Hate crime statutes were enacted as one kind of federal civil rights enforcement, creating enhanced penalties for certain acts. Hate crime statutes (like many civil rights statutes) now exist at both the state and federal levels. Indeed, the language of Florida’s hate crimes statute is virtually identical to the federal. There were 6,222 federal hate crime incidents, 47 percent were racially motivated (according to the FBI Uniform Crime Report). Nationally, Florida had 129 hate crimes in 2011, 43 percent were racially motivated, a number that, according to the Florida Attorney General’s office has been steadily falling.

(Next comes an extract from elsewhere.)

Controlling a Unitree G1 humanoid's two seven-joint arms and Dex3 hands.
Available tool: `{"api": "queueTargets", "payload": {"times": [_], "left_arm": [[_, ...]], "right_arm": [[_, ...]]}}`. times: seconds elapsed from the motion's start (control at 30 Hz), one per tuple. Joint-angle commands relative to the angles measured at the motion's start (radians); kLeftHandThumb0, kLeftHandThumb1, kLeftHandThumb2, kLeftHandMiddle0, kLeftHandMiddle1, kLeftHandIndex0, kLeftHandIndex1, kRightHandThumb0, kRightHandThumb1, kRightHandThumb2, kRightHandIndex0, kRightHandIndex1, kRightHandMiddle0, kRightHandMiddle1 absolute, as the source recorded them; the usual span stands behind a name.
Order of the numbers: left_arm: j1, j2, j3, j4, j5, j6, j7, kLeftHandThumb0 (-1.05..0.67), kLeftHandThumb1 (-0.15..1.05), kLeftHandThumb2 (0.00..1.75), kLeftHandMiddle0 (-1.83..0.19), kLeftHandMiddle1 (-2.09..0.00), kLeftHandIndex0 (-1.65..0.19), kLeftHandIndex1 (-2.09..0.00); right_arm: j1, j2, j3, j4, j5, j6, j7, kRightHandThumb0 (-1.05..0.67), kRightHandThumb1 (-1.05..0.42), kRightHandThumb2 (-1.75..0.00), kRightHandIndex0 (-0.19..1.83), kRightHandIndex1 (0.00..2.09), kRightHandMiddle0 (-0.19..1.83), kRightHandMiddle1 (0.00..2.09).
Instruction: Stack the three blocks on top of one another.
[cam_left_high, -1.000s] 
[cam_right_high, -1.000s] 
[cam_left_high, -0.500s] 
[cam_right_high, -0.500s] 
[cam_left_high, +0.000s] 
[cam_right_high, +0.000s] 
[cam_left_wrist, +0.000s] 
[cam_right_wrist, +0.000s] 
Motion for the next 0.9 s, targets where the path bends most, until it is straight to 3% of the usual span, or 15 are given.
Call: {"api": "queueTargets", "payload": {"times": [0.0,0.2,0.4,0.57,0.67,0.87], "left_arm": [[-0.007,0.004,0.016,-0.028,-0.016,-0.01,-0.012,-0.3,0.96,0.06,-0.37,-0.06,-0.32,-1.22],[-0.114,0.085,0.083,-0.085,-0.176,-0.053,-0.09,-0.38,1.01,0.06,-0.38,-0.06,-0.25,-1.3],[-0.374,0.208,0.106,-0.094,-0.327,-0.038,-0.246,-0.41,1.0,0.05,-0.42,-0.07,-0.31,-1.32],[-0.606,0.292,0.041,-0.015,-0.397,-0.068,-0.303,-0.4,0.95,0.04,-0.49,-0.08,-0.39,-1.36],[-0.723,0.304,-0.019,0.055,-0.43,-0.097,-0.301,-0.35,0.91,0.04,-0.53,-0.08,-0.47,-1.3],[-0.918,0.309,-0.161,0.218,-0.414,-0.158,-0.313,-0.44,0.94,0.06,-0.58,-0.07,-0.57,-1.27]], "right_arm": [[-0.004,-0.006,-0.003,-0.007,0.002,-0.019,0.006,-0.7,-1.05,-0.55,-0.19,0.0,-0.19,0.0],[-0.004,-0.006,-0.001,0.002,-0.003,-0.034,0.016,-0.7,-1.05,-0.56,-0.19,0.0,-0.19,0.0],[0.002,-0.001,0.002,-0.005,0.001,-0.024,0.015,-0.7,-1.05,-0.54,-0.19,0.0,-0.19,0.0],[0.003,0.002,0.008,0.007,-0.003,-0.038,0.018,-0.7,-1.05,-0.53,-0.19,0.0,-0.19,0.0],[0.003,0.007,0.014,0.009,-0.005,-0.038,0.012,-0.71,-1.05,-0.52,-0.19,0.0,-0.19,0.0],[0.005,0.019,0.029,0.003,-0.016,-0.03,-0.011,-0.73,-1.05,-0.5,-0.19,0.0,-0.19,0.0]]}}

But all of this is an abstraction: The question is whether the federal government should step in following this verdict at this time. As The New York Times reported, there were problems with this state prosecution, problems unquestionably related to state politics – even racial politics – and especially, its self defense laws, which seemed to enable deadly force at a point far earlier than other states or the common law. The prosecution was delayed; witnesses were not interviewed immediately; evidence gathering was delayed. And the state trial took place before a six person jury – a jury whose size necessarily meant it would be less representative.
The problem is that many of these issues will be replicated at the federal level — what was Zimmerman’s motive, and what he reasonably believed the law privileged him to do. And the federal jury – drawn from a wider, and largely suburban area – will be even less diverse—as many federal juries are. The federal government should look carefully at the issues. Another verdict ratifying Zimmerman’s conduct – if that should happen – would help no one.